* **WHAT YOU SHOULD DO**: Copy exactly the lines of the records below, and only those lines, beginning with the line that contains "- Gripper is" and ending with the line that contains "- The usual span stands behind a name".

Data items:
────────────────────

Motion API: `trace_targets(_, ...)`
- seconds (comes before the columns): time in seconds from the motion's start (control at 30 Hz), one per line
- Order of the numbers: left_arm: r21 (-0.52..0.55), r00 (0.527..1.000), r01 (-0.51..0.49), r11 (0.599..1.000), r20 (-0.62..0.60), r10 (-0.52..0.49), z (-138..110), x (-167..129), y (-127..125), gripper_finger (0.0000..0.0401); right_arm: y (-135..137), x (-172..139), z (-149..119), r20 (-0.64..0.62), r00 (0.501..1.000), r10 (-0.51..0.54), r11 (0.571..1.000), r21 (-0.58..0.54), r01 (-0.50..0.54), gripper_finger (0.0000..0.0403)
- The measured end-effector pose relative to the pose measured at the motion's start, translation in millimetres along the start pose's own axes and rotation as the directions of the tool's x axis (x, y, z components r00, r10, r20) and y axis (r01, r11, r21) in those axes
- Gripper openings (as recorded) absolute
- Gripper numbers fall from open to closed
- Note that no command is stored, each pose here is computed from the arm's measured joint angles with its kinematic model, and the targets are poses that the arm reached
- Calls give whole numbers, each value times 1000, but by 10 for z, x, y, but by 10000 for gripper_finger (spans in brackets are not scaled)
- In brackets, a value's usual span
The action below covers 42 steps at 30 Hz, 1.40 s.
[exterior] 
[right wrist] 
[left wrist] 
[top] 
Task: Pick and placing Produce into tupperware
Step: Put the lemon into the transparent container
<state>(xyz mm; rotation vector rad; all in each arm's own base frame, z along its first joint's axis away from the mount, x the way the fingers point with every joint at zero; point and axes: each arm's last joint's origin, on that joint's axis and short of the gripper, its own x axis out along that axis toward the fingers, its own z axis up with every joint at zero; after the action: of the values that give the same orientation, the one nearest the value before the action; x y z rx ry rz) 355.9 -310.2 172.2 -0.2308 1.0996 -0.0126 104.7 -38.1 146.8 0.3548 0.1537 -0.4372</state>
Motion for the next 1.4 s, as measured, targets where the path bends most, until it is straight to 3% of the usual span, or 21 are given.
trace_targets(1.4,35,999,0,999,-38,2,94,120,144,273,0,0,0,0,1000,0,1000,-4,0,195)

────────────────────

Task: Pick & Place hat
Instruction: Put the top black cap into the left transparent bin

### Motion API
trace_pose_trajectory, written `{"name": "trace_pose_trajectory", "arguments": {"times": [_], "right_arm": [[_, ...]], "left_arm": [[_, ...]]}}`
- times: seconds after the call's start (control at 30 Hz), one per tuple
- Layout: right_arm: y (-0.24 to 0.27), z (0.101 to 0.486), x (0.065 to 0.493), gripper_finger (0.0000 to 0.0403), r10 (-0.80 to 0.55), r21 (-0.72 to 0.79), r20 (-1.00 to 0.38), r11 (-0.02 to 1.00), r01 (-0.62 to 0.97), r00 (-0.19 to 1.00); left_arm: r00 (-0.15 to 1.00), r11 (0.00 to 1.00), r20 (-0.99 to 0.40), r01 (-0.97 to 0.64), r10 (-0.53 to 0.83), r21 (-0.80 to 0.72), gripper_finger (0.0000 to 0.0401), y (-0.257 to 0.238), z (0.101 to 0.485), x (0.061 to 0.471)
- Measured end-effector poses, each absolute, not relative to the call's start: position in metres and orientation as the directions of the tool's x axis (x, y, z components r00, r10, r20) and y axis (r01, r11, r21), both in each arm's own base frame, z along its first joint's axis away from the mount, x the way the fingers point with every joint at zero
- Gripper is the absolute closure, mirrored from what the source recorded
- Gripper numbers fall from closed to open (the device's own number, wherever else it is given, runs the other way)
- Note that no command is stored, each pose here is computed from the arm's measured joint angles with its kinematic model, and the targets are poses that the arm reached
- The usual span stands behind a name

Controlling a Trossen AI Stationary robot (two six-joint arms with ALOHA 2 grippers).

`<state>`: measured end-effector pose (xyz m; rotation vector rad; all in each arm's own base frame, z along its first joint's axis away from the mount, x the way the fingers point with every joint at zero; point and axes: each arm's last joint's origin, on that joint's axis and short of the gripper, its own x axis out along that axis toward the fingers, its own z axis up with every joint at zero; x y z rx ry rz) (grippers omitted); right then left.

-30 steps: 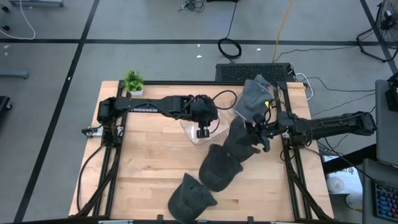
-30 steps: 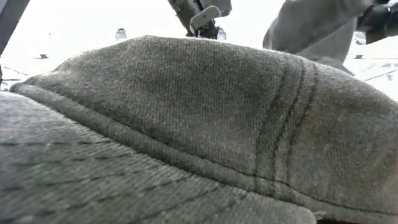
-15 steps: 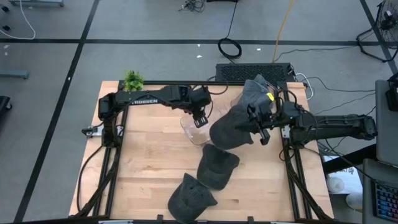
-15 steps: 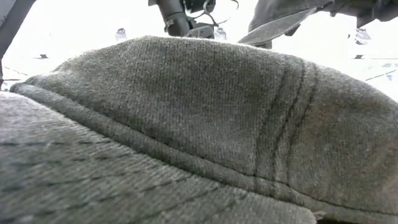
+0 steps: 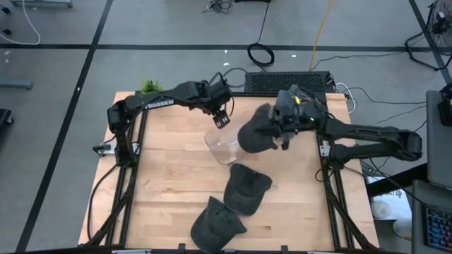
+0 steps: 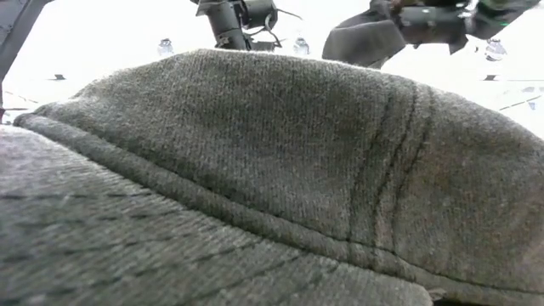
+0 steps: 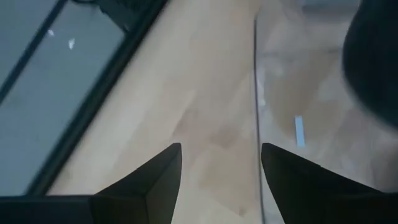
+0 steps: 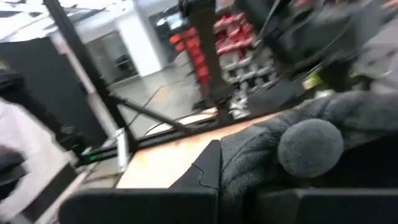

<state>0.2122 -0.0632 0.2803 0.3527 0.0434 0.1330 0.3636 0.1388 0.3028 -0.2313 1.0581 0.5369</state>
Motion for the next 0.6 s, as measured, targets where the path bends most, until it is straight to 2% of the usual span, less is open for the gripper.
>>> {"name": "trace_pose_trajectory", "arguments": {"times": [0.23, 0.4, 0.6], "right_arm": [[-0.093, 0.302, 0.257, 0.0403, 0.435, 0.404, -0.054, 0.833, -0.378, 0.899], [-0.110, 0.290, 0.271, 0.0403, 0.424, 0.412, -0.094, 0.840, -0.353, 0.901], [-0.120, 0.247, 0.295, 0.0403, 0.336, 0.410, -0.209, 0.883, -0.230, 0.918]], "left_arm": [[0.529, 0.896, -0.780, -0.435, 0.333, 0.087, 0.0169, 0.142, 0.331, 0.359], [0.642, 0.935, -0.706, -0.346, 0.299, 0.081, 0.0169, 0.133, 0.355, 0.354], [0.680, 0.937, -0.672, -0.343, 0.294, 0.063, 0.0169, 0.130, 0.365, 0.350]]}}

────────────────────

* **EXERCISE ANSWER**:
- Gripper is the absolute closure, mirrored from what the source recorded
- Gripper numbers fall from closed to open (the device's own number, wherever else it is given, runs the other way)
- Note that no command is stored, each pose here is computed from the arm's measured joint angles with its kinematic model, and the targets are poses that the arm reached
- The usual span stands behind a name

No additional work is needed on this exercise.